I walked into the empty waiting room and sat down in a vinyl chair. I did not cry. The grief was too large, too dense, too black for tears. It hardened instead into something cold and radioactive.

A domestic violence charge was no longer enough.

I was not just going to arrest Dylan. I was going to peel his life apart layer by layer and bury him beneath everything he had built.

I pulled out my department-issued encrypted phone and made a call.

It rang twice.

“Caleb,” I said.

Caleb was the lead forensic accountant with the state bureau’s organized crime division, a genius with shell companies, false ledgers, and hidden money trails. He owed me a favor from years ago.

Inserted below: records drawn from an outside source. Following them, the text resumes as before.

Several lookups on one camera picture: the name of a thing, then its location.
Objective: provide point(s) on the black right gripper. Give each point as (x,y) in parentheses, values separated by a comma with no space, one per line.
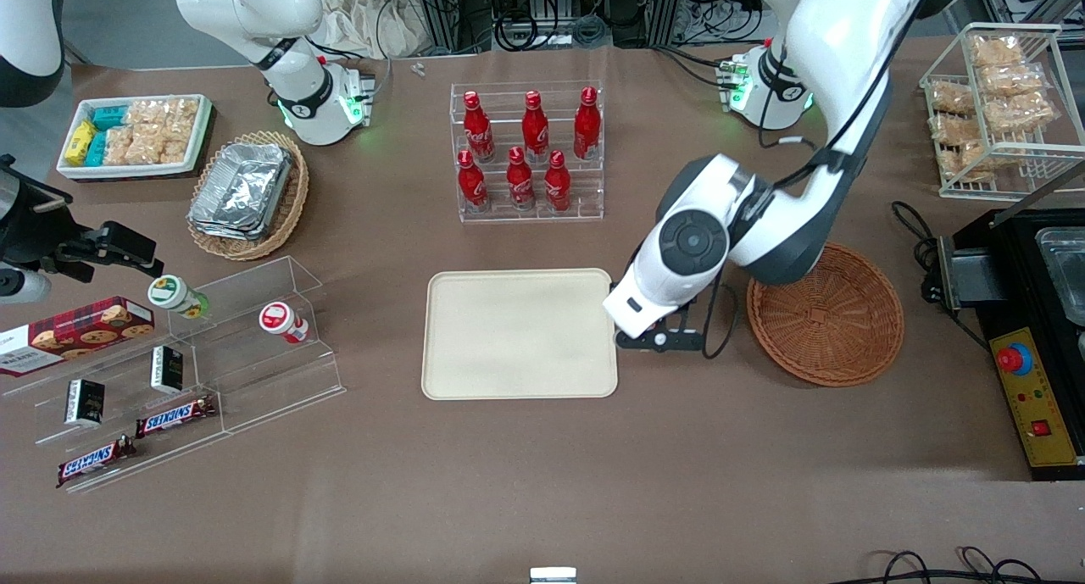
(32,228)

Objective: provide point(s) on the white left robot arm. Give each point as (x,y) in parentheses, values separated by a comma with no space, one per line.
(839,41)

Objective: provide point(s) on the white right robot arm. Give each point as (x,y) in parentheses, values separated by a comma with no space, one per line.
(297,101)

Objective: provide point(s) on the brown round wicker basket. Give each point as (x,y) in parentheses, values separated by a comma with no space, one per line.
(826,321)

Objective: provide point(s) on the light wicker basket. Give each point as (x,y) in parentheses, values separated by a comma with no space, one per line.
(284,219)

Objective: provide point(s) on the cream plastic tray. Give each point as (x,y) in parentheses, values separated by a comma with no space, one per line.
(517,334)

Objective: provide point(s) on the green-lidded sunflower jar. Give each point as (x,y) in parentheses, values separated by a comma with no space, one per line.
(168,292)

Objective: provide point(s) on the white plastic snack bin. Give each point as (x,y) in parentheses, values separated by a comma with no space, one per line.
(127,171)

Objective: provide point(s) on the aluminium foil container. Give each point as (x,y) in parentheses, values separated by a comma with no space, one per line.
(225,232)
(242,186)

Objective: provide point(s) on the red tartan cookie box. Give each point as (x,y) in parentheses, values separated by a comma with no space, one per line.
(76,334)

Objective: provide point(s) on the clear bag of crackers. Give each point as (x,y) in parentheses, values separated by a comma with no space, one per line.
(1021,112)
(180,143)
(136,146)
(996,50)
(954,128)
(161,112)
(951,97)
(1013,80)
(966,160)

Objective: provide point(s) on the teal snack packet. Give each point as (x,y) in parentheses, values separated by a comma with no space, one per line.
(110,116)
(97,149)

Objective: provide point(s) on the yellow snack packet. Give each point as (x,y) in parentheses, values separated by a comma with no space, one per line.
(80,141)

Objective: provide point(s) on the small black carton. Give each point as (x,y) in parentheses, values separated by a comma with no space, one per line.
(167,370)
(85,402)

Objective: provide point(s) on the red-lidded jar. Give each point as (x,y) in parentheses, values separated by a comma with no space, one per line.
(275,317)

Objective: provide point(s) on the Snickers chocolate bar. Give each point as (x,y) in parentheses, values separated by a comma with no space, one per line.
(174,417)
(93,461)

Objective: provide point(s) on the clear acrylic bottle rack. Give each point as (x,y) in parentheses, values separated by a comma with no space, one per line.
(593,186)

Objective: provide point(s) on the red cola bottle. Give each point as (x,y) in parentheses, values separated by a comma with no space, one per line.
(587,130)
(520,184)
(557,186)
(472,186)
(479,135)
(535,130)

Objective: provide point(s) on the clear acrylic stepped shelf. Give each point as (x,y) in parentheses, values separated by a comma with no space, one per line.
(288,380)

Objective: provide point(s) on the red emergency stop button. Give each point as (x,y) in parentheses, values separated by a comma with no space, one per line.
(1010,359)

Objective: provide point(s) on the white cloth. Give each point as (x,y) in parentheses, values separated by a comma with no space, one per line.
(373,20)

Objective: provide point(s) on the black countertop appliance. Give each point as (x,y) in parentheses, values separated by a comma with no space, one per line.
(1009,270)

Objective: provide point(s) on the yellow control panel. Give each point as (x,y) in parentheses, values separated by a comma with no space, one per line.
(1038,397)

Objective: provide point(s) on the metal pan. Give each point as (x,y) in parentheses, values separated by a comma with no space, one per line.
(1064,270)

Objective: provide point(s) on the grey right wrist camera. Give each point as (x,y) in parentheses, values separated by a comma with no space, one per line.
(21,286)

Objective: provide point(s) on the red rocker switch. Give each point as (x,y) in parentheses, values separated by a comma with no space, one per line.
(1041,428)

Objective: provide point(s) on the aluminium frame post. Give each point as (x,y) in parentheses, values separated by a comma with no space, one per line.
(441,8)

“Mara?” he said, still groggy. “Do you know what time it is?”

“I need a favor, off the books, and I need it now,” I said. “I’m sending you a name and Social Security number. Dylan Mercer. Real estate developer based in Henderson.”

“What am I looking for?”

“Everything,” I said. “Tax returns, corporate filings, property records, bank accounts, holding companies. If he bought a bottle of water in the last three years, I want a paper trail.”

His voice sharpened immediately. “Give me twelve hours.”

I spent the next two days at Rachel’s bedside while she slept under sedation and wept when she woke and realized the baby was gone.

I did not tell her what I was building.

She needed to survive.

While she slept, I went to war.

Exactly twelve hours after my call, my phone buzzed. Caleb.

I stepped into the hospital stairwell and answered.

“What did you find?”

“Your son-in-law is a phantom,” Caleb said. “On paper he looks legitimate. Successful. Clean. But his development company hasn’t had a real, traceable major client in over two years.”

“Then where is the money coming from?”

“He’s not a developer, Mara. He’s a laundering operation.”